Face aux difficultés constatées pour l’accès à une couverture maladie par les ressortissants européens – en particulier inactifs – la coordination nationale du CNDH Romeurope a porté avec ses partenaires associatifs un plaidoyer auprès de la Direction de la Sécurité Sociale du Ministère de la santé et des solidarités visant à faire évoluer les pratiques des Caisses Primaires d’Assurance Maladie (CPAM).

Le principal blocage constaté était lié au fait que les caisses demandaient aux personnes sollicitant un accès à la protection maladie qu’elles prouvent n’avoir aucun droit ouvert à ce titre dans leur pays d’origine, et que les dossiers étaient bloqués en l’absence de ce document justificatif quasi impossible à obtenir.

Fin décembre nous avons reçu la circulaire-41/2019 précisant les documents nécessaires pour l’ouverture des droits maladie des “ressortissants communautaires inactifs”, ainsi que les modalités particulières de prise en charge rétroactive pour les demandes effectuées du 1er janvier 2018 au 30 juin 2019.

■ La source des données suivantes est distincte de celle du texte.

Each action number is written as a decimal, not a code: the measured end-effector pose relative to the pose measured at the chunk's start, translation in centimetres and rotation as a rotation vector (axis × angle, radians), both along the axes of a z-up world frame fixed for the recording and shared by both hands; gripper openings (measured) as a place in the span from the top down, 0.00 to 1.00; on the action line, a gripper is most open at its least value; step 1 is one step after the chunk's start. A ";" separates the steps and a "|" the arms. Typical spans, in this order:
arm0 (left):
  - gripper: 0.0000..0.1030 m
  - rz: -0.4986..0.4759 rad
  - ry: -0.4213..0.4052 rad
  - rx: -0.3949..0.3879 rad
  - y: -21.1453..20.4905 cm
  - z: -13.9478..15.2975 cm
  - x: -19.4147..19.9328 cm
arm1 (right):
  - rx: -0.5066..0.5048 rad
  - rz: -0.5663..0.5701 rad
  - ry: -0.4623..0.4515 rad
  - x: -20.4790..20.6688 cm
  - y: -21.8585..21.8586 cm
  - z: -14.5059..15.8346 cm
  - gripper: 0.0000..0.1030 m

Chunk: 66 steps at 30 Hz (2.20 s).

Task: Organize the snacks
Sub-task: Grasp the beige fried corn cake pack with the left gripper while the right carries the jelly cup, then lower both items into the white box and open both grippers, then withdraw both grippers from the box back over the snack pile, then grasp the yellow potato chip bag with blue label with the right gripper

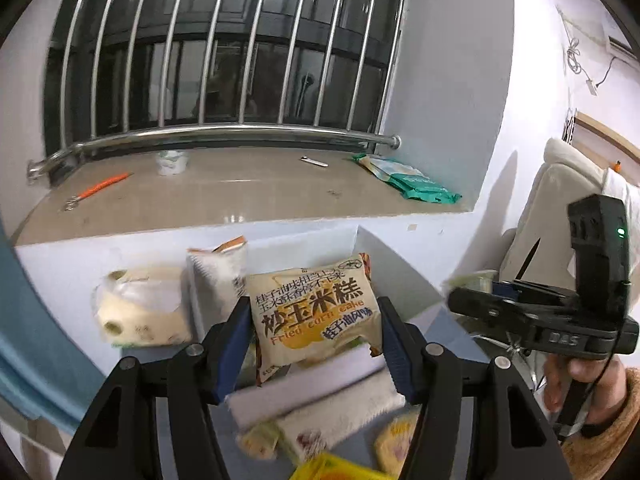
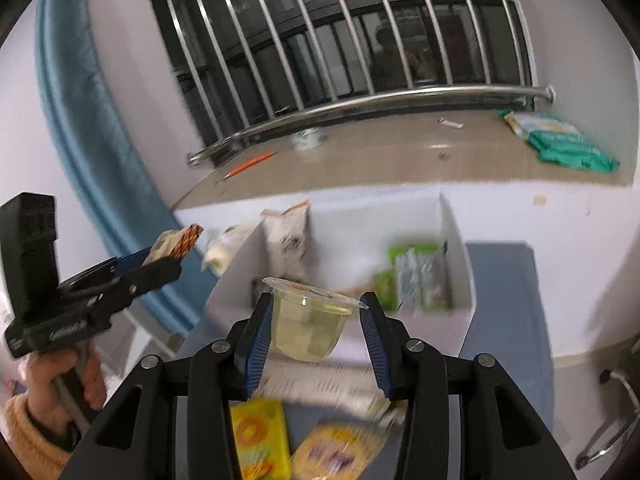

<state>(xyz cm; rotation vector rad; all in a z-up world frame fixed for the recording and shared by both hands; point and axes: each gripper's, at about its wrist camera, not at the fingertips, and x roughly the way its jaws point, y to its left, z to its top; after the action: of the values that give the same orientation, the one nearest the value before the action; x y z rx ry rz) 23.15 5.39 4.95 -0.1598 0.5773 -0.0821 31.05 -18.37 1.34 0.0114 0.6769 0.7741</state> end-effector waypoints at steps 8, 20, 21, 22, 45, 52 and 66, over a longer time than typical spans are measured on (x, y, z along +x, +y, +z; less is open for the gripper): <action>0.37 0.025 0.066 0.031 -0.2 -2.2 6.6 | -0.015 -0.082 0.054 8.1 1.2 -1.3 0.52; 0.00 0.081 0.132 0.024 0.2 -4.0 7.4 | -0.040 -0.109 -0.012 9.2 0.5 -1.0 0.00; 0.00 0.083 0.128 0.024 0.2 -3.8 7.1 | -0.054 -0.110 -0.029 8.8 0.3 -0.8 0.00; 0.00 0.080 0.124 0.022 0.2 -3.6 6.9 | -0.060 -0.109 -0.035 8.6 0.4 -0.7 0.00; 0.00 0.059 -0.068 0.038 -2.6 -0.5 -18.5 | 0.031 0.025 -0.083 -12.2 -8.9 -2.6 0.00; 0.00 0.045 -0.032 0.027 -3.5 -2.3 -21.8 | -0.032 0.088 -0.067 -16.7 -8.4 -5.3 0.00; 0.00 0.016 0.000 0.029 -4.6 -3.6 -23.3 | -0.162 0.195 0.163 -15.4 -2.6 -14.2 0.00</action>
<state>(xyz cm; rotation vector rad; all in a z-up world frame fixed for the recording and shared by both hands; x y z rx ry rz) -0.14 0.77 1.30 -0.1363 0.5772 -0.0578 15.64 -20.99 -12.88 -0.1419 0.9040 0.9102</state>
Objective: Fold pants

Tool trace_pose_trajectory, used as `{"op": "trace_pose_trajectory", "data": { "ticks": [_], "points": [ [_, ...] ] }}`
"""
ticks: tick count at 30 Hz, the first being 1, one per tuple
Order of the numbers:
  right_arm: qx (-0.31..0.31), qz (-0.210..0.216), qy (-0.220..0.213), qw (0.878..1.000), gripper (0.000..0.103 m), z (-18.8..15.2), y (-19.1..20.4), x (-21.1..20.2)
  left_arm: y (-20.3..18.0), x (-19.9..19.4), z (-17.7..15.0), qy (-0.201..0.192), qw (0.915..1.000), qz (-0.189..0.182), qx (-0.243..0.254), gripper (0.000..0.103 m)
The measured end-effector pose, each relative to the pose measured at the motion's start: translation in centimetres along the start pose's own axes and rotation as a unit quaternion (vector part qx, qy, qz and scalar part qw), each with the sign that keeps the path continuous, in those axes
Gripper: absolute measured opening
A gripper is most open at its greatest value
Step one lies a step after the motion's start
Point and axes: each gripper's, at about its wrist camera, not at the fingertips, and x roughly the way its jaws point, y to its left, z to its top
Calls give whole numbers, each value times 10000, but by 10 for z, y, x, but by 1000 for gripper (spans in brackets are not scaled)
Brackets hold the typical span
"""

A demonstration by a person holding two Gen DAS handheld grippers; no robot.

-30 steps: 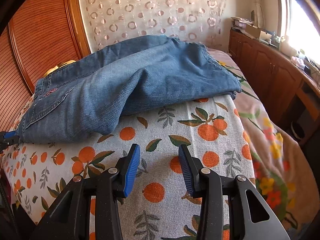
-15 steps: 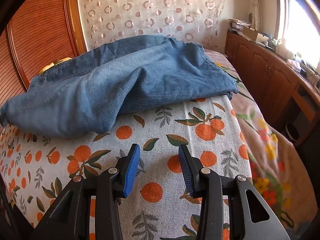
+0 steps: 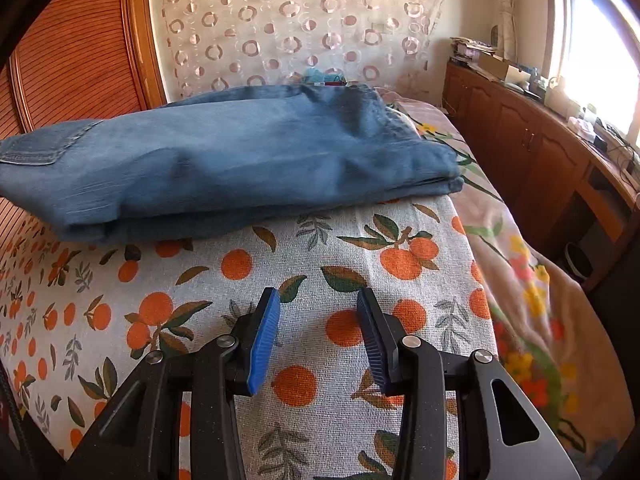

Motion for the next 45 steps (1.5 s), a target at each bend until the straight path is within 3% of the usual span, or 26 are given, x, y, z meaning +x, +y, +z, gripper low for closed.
{"op": "trace_pose_trajectory", "data": {
  "ticks": [5, 11, 18, 21, 31, 38, 45],
  "points": [
    [19, 11, -6, 10000, 42, 0, -1, 0, 29, 3, -7, 174, 9995, 134, -223, 12],
    [133, 102, -32, 9999, 42, -1, -6, 0, 21, 12, -33, 519, 9985, 156, 9, 20],
    [239, 253, -76, 9994, 42, 1, -11, -2, 27, 1, -60, 671, 9976, 165, -52, 36],
    [230, 158, -144, 9995, 42, 4, -17, -6, 29, -9, -66, 603, 9981, 105, -110, 52],
    [181, 257, -381, 9988, 42, 17, -21, -16, -17, -11, -62, 413, 9984, -304, 244, 52],
    [420, -25, -314, 9986, 42, 33, -53, 7, -65, 15, -59, 499, 9948, -751, 479, 52],
    [720, 344, -78, 9968, 42, 55, -73, 35, -97, 38, -58, 599, 9909, -1003, 663, 52]
  ]
}}
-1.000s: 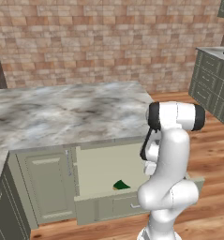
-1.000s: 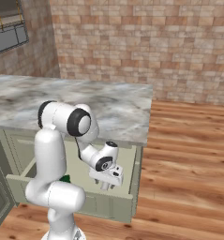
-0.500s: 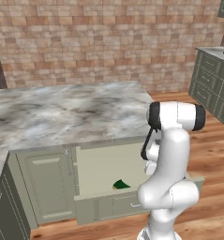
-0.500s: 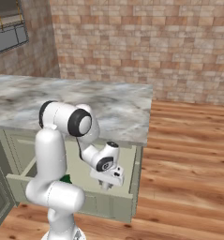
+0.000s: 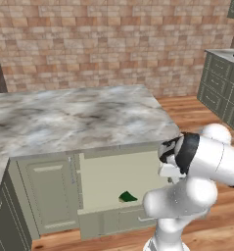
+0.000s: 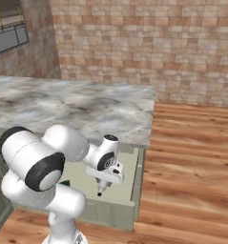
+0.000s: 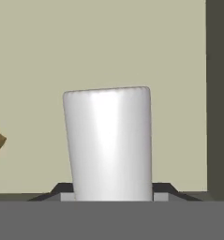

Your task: Restock the sink supplies by placing the sponge and soap dispenser on the counter and next to the sink. Make sure the soap dispenser is upright.

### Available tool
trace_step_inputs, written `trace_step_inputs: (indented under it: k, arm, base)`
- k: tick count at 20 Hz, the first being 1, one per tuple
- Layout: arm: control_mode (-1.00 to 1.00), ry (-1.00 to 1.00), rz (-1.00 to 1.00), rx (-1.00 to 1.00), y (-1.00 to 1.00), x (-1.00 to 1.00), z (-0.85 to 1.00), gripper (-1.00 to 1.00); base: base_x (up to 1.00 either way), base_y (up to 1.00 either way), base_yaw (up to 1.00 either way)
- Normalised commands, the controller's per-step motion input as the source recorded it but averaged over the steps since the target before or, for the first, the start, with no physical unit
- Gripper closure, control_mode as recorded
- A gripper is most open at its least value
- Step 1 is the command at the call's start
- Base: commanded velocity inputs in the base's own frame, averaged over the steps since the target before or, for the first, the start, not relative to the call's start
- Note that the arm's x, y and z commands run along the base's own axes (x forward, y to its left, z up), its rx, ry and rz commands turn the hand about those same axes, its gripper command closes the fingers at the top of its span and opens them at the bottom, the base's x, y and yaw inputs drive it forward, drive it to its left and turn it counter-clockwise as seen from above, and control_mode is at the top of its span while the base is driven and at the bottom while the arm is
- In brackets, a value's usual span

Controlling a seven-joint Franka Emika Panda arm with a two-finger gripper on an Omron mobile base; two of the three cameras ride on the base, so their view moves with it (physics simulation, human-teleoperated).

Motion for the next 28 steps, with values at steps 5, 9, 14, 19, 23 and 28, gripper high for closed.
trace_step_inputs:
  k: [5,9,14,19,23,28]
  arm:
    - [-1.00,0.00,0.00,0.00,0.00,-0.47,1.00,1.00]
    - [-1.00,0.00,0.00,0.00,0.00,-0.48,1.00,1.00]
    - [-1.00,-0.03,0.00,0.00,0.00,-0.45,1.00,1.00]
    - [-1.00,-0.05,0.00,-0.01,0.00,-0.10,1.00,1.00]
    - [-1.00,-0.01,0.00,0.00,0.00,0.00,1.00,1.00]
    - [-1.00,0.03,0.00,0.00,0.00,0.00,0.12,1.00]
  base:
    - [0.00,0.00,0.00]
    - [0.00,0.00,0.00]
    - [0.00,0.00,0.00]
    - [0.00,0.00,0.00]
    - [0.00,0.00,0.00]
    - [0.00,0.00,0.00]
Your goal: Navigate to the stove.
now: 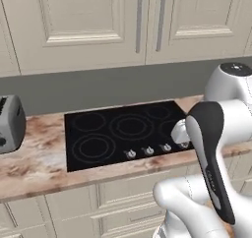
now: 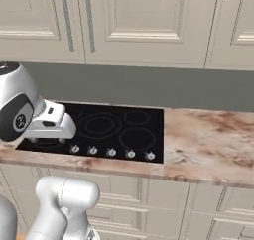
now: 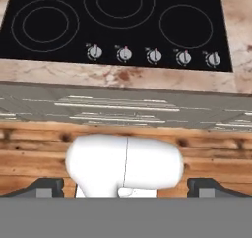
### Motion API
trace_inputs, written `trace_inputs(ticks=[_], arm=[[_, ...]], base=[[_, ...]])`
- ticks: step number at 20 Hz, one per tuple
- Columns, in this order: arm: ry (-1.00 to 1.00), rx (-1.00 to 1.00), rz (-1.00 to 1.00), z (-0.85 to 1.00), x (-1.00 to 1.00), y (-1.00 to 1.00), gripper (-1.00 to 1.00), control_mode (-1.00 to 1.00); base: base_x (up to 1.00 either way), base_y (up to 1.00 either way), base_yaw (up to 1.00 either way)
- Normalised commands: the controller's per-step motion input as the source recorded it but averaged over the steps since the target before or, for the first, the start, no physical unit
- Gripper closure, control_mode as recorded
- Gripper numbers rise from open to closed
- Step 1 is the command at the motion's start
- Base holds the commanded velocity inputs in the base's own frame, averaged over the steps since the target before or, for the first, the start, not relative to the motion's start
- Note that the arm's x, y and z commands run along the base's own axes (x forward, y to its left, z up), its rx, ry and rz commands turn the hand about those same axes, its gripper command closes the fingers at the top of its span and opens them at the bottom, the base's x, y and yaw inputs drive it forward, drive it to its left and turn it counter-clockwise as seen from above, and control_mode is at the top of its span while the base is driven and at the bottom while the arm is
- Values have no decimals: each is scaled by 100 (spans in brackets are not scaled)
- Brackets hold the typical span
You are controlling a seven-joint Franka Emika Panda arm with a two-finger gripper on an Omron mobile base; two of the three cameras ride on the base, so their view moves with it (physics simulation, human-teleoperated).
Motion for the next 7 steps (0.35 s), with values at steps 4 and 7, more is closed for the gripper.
trace_inputs(ticks=[4, 7], arm=[[0, 0, 0, 0, 0, 0, -100, 100], [0, 0, 0, 0, 0, 0, -100, 100]], base=[[31, 7, 20], [75, -2, 6]])
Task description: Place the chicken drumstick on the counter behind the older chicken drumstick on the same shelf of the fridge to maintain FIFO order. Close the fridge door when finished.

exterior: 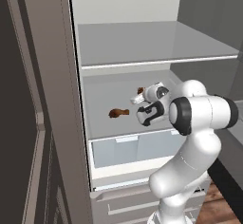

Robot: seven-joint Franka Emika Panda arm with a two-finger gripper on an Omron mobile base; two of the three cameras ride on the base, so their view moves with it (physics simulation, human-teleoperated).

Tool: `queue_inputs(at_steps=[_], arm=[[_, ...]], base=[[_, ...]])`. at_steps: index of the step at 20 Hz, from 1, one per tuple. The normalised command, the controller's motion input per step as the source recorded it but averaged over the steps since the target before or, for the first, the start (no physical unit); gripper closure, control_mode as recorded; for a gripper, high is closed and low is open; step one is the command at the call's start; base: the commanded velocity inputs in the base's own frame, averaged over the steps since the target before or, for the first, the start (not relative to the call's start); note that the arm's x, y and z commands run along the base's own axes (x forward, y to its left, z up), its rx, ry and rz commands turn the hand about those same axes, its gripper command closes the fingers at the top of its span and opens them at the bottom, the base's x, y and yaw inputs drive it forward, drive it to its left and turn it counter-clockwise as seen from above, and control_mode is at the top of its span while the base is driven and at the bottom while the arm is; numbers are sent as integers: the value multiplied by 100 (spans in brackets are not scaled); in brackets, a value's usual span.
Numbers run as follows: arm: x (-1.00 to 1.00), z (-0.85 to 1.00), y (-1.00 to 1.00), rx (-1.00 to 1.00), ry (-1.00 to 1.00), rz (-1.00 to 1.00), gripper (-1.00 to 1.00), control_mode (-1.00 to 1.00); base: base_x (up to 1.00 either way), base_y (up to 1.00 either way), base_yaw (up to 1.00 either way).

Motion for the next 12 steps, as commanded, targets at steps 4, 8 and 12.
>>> queue_inputs(at_steps=[4, 8, 12], arm=[[13, 1, 0, 0, 18, 0, -100, -100], [9, 11, 0, 0, 13, 0, -100, -100], [-6, 29, 11, 0, 6, 0, -100, -100]], base=[[0, 0, 0], [0, 0, 0], [0, 0, 0]])
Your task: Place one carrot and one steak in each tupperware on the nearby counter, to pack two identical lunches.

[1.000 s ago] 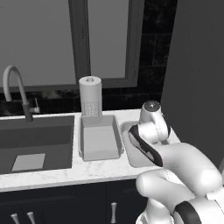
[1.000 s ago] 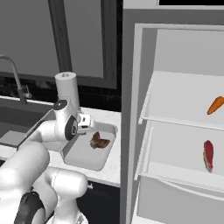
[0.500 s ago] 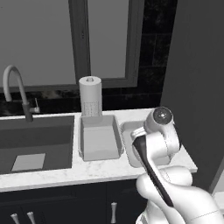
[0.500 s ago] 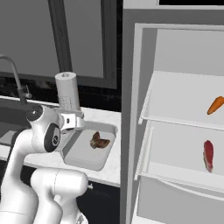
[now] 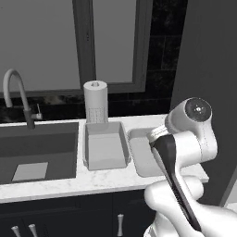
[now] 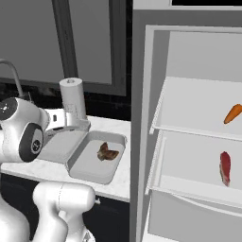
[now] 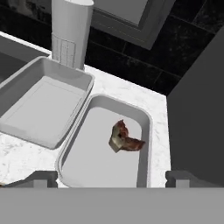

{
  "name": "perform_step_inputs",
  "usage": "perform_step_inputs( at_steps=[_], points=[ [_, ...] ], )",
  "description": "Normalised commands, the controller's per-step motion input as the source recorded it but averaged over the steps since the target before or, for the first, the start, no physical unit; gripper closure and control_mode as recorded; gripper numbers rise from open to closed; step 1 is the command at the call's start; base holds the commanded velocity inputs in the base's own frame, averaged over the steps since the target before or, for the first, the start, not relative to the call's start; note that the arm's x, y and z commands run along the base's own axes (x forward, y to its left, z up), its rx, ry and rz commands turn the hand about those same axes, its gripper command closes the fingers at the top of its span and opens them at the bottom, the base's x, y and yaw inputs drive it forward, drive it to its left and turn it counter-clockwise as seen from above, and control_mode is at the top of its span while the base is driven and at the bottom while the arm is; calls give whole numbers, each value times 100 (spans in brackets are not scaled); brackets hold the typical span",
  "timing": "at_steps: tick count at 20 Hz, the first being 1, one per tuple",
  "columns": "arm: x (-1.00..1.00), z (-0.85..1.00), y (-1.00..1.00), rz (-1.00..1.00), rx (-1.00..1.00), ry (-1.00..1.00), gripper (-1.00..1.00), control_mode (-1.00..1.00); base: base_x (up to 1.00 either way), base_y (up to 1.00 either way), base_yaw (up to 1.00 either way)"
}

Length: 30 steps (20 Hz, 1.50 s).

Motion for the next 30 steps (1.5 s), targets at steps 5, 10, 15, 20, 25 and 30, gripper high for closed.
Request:
perform_step_inputs(
  at_steps=[5, 10, 15, 20, 25, 30],
  points=[
    [0, 0, 0, 0, 0, 0, -100, 100, -100, -23, 4],
    [0, 0, 0, 0, 0, 0, -100, 100, -100, -84, -13],
    [0, 0, 0, 0, 0, 0, -100, 100, -71, -100, -29],
    [0, 0, 0, 0, 0, 0, -100, 100, -6, -97, -26],
    [0, 0, 0, 0, 0, 0, -100, 100, 86, -12, -4],
    [59, -17, 4, 0, 1, -2, -100, -100, 40, 0, 0]
  ],
)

Cette circulaire précise plusieurs points importants 1 :

  • Les pièces obligatoires pour l’étude du dossier sont : Le questionnaireRecherche de droits des ressortissants inactifs”, une pièce justificative d’identité, une pièce justificative de résidence et une pièce justificative de ressources. Les pièces justificatives peuvent être celles se trouvant dans le questionnaire “Recherche de droits des ressortissants inactifs” ou toute autre pièce justificative pouvant justifier de l’identité, de la résidence ou des ressources.
  • Par ailleurs, s’agissant des pièces relatives aux ressources, “si le ressortissant communautaire ne dispose d’aucune ressource ou s’il ne dispose d’aucune ressource justifiable, le demandeur doit l’indiquer sur le questionnaire; la production de pièce justificative n’est alors pas nécessaire“. Si d’autres pièces peuvent être réclamées en fonction de la situation du demandeur (attestation de fin de droits, certificat de scolarité, attestation pôle emploi etc), ceux-ci ne font pas entrave à la transmission du dossier de la CPAM au CREIC. Il appartiendra à présent au CREIC de solliciter, le cas échéant, ces pièces justificatives auprès des demandeurs.
  • La circulaire précise que l’attestation de fin de droits du pays d’origine demeure une pièce nécessaire à l’étude de la demande par le CREIC. Mais que lorsque le demandeur n’est pas en capacité de fournir cette attestation, il doit l’indiquer par écrit et joindre ce courrier au dossier. L’attestation de fin de droits sera alors demandée directement par le CREIC auprès du pays européen d’origine de la personne. En l’absence de réponse de la part du pays européen d’origine dans un délai d’un mois le demandeur est réputé n’avoir aucun droit à la protection maladie ouvert dans son pays d’origine.
  • Si le CREIC conclut à l’absence de droits assurance maladie, alors il oriente vers l’AME. Il est donc conseillé de faire dès le départ une double demande “assurance maladie” (passant pas le CREIC) et AME (en remplissant donc le formulaire de demande AME aussi, et pas seulement le dossier “Recherche de droits des ressortissants inactifs” CREIC), pour ne pas perdre des droits. Ce formulaire est disponible  sur le site Ameli.
  • Au regard des difficultés rencontrées, une procédure de prise en charge rétroactive des soins est instaurée à titre exceptionnel. Les personnes dont les dossiers n’auraient pas pu aboutir au cours de la période du 1er janvier 2018 au 30 juin 2019 sont encouragés à déposer une nouvelle demande (accompagnée des pièces justificatives précisées dans la circulaire à la page n°3). Les factures impayées des personnes doivent être jointes à cette nouvelle demande et la caisse “prendra l’attache de l’établissement de santé afin qu’il corrige sa facturation.
  1. Ces différents points émanent de la circulaire-41/2019 et ne représentent pas une prise de position de la part du CNDH Romeurope.